What is a lipid panel?
A lipid panel is a group of tests that measures cholesterol and other fats in your blood. These results can then be used to help assess your risk of heart disease or stroke. Your doctor may recommend a lipid panel if you have a family history of heart disease or stroke - or if you have any conditions that may increase your risk of heart diseases, such as high blood pressure, obesity, high total cholesterol, and more.
A lipid panel test is performed by taking a sample of blood via a finger prick. This blood is sent to a lab to measure lipid levels in the blood.
The National Heart, Lung, and Blood Institute (NHLBI) recommends that adult men should receive a lipid panel test every 1-2 years between the ages of 45-65. Women should be tested every 1-2 years between the ages of 55-65. Adults over the age of 65 should receive a lipid panel test every year.

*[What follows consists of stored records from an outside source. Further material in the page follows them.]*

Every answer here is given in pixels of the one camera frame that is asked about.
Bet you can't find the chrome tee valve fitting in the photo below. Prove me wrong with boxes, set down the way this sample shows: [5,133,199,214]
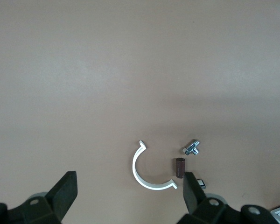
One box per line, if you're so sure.
[181,139,201,156]

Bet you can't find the white half-ring pipe clamp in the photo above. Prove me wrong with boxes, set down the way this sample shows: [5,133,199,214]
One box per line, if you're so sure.
[132,140,178,190]

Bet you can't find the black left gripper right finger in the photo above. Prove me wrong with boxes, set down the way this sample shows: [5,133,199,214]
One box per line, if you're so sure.
[177,172,242,224]

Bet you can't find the dark brown plastic piece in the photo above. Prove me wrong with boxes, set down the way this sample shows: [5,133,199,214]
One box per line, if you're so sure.
[173,157,186,180]

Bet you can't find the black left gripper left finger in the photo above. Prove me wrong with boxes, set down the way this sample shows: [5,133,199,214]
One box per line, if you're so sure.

Children usually receive a lipid panel test once between the ages of 9-11 and every five years after that.
More frequent testing may be recommended if you are at risk of coronary artery disease.
Common risk factors include:
- Family history of heart disease or high cholesterol
- Being overweight/ obese
- Cigarette smoking
- Lack of physical activity/ Cardiovascular conditions
- High blood pressure
- Unhealthy diet
- History of high cholesterol
If you experience one or more of the risk factors listed above, talk to your health care provider about how often you should undergo lipid testing. The test is quick and relatively painless and plays a crucial role in detecting heart and arterial diseases.